Class KeywordExtraction

Namespace
LMKit.TextAnalysis
Assembly
LM-Kit.NET.dll

A class designed to handle keyword extraction tasks. This class provides functionality to extract a specified number of the most important keywords or phrases from a given piece of content, while respecting constraints such as maximum n-gram size.

public sealed class KeywordExtraction
Inheritance
KeywordExtraction
Inherited Members

Remarks

This class supports extraction from both text and images.

Constructors

KeywordExtraction(LM)

Initializes a new instance of the KeywordExtraction class with the specified language model.

Properties

Confidence

Gets the confidence score of the last keyword extraction operation. This score is influenced by how the model terminated and how well the generation followed the requested schema.

Guidance

Gets or sets optional guidance text that can influence the extraction process. This can be used to steer the model towards certain themes or constraints.

KeywordCount

Gets or sets the number of keywords to extract. While this value sets a desired target, there is no guarantee that the model will produce the exact number of keywords requested. The actual number of extracted keywords depends on the model's capacities and the input data. However, the specified maximum number will never be exceeded.

Default: 5

MaxNgramSize

Gets or sets the maximum allowed n-gram size for extracted keywords. This value serves as guidance for the extraction process but does not guarantee that each extracted keyword or phrase will exactly match the specified size. The output depends on the model's capacities and the characteristics of the input data.

Default: 3

MaximumContextLength

Gets or sets the maximum context length (in tokens) that can be used for the model input. Reducing this value can dramatically increase inference speed on CPUs, as the computation scales with context length.
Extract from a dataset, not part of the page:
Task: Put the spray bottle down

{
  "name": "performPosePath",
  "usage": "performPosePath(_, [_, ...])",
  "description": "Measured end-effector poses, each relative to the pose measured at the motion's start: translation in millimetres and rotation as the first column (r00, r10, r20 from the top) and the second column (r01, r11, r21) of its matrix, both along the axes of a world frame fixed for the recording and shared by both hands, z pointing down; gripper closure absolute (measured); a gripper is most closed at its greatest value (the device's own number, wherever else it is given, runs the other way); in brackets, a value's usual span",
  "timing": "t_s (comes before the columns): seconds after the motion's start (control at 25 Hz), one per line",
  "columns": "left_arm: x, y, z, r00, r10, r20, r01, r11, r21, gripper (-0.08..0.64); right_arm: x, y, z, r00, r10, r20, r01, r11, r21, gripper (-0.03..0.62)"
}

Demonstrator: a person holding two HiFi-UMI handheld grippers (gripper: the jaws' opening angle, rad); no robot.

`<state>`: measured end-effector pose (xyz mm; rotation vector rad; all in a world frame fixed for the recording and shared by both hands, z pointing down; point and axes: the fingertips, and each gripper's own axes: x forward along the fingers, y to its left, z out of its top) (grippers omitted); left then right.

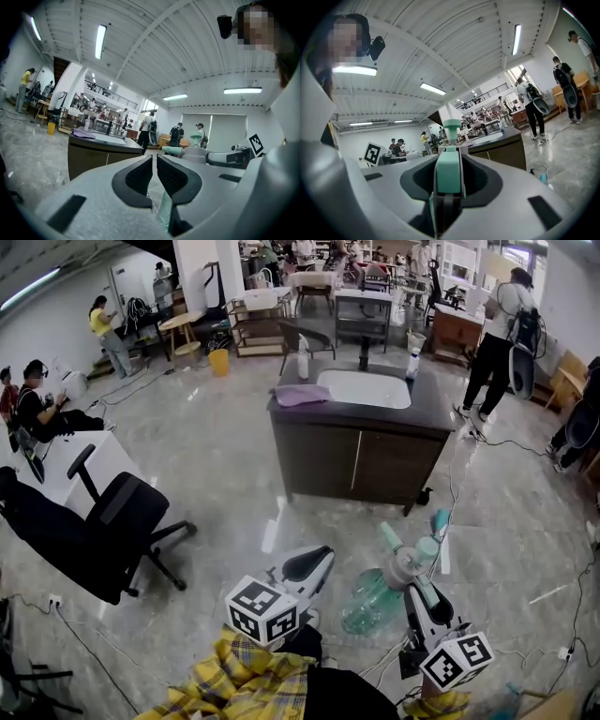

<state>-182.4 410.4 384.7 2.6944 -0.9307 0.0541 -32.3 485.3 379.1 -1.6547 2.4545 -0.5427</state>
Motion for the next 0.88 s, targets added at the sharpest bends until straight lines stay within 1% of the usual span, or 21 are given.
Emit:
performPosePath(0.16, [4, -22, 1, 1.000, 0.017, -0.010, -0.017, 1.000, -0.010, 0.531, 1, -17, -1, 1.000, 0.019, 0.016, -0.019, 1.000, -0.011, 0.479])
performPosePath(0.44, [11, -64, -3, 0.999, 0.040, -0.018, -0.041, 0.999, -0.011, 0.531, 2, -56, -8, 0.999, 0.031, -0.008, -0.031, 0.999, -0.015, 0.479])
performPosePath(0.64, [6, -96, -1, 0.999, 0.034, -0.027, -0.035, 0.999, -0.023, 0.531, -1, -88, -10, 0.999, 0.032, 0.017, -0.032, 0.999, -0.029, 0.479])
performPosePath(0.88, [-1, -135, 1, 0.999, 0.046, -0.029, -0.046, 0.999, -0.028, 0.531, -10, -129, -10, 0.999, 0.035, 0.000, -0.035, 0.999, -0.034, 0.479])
However, this comes at the cost of higher perplexity, which may reduce the quality of model outputs. The value is clamped to the model's inherent maximum context length.
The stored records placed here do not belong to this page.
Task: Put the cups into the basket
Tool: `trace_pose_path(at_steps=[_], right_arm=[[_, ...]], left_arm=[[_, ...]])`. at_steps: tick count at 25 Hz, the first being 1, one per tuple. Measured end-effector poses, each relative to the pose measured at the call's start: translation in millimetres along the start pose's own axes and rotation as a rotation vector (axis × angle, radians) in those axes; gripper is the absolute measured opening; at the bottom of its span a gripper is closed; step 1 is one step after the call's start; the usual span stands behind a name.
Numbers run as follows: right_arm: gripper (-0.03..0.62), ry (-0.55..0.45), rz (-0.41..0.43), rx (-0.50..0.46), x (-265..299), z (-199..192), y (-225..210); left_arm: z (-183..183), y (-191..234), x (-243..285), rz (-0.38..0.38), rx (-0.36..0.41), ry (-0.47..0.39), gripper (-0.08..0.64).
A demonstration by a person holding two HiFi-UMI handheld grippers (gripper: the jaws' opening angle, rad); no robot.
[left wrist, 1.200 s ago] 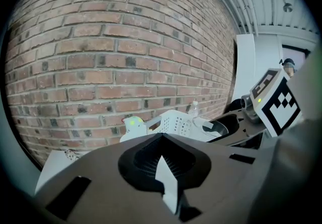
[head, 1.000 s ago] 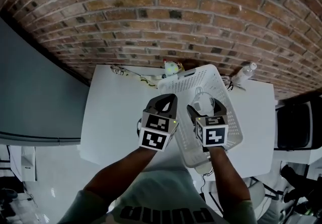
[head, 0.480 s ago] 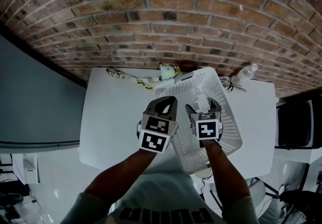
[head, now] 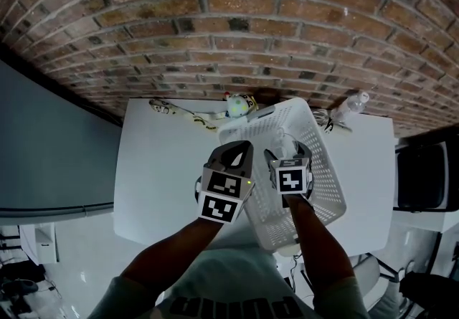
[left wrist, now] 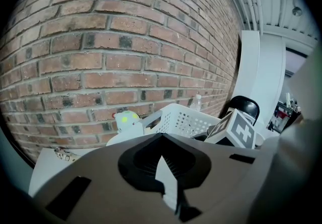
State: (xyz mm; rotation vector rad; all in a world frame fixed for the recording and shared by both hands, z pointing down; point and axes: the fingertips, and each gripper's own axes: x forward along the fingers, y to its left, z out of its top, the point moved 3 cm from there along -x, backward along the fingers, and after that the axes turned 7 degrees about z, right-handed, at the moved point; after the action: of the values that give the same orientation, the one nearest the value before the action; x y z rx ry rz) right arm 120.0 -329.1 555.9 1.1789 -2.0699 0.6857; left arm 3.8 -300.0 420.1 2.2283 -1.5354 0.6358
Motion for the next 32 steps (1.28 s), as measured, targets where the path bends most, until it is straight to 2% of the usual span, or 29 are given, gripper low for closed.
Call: trace_pose_path(at_steps=[11, 20, 28, 32], right_arm=[[0.396, 0.050, -0.038, 0.011, 24.3, -17.8, -12.6], [0.396, 0.053, -0.027, 0.031, 29.8, -22.5, -14.4], [0.396, 0.133, -0.037, 0.056, 26.3, -34.8, -20.3], [0.396, 0.171, -0.016, 0.100, 22.1, -42.9, -15.5]], left_arm=[[0.1, -0.3, 0.8, -0.006, 0.007, -0.001, 0.003], [0.0, -0.5, 0.7, -0.010, 0.010, -0.008, 0.003], [0.1, -0.4, 0.3, -0.011, 0.008, -0.018, 0.003], [0.1, -0.1, -2.1, -0.017, 0.004, -0.024, 0.003]])
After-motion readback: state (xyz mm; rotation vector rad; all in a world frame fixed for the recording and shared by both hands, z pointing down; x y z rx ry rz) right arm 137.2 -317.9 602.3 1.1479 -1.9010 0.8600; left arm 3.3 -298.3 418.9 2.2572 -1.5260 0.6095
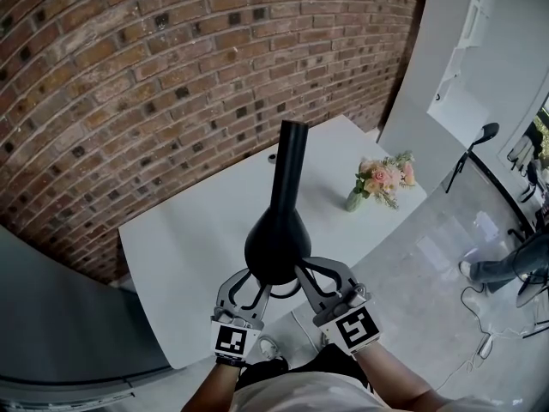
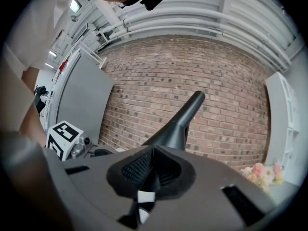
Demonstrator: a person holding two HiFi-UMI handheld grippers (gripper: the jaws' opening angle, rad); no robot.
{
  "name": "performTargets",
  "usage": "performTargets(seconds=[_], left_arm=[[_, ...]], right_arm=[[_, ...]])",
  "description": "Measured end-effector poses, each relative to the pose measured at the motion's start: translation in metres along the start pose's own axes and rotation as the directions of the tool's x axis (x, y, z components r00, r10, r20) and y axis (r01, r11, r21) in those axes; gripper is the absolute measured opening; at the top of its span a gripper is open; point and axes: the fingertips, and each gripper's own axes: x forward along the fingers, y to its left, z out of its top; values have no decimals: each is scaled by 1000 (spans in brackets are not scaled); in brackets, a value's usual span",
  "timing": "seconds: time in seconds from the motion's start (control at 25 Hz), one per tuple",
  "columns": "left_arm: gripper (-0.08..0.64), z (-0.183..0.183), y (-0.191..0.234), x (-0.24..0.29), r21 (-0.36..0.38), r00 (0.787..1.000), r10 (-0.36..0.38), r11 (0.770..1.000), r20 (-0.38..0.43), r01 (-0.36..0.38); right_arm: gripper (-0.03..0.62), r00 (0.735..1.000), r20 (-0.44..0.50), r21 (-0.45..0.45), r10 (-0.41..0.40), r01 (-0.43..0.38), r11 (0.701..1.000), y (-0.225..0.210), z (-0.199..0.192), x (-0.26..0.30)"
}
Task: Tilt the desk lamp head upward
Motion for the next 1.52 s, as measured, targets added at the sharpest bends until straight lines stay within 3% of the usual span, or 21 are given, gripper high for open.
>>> performTargets(seconds=[0.6,1.0,1.52], left_arm=[[150,28,-3,-20,-47,998,39,998,52,-36],[135,45,-11,-38,-22,997,48,999,58,-46],[118,68,-18,-51,-28,994,56,998,90,-54]], right_arm=[[18,998,42,-11,42,-41,999,3,8,7],[18,995,87,35,49,-52,998,6,23,-2],[17,991,131,23,40,-43,999,9,40,-12]])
Default: Automatically determined based on hardware capabilities and model constraints (commonly ranging from 2048 to 8192 tokens).

Model

Gets the language model used for keyword extraction.

TextShrinkingStrategy

Gets or sets the strategy used to shrink content when the input exceeds the defined MaximumContextLength. Different strategies trade off between preserving semantic integrity and aggressively reducing length.

Default: Auto

Methods

ExtractKeywords(Attachment, CancellationToken)

Extracts a set of keywords synchronously from an image provided as an Attachment.

ExtractKeywords(string, CancellationToken)

Extracts a set of keywords synchronously from the given text content.

ExtractKeywordsAsync(Attachment, CancellationToken)

Asynchronously extracts a set of keywords from an image provided as an Attachment.

ExtractKeywordsAsync(string, CancellationToken)

Asynchronously extracts a set of keywords from the provided text content.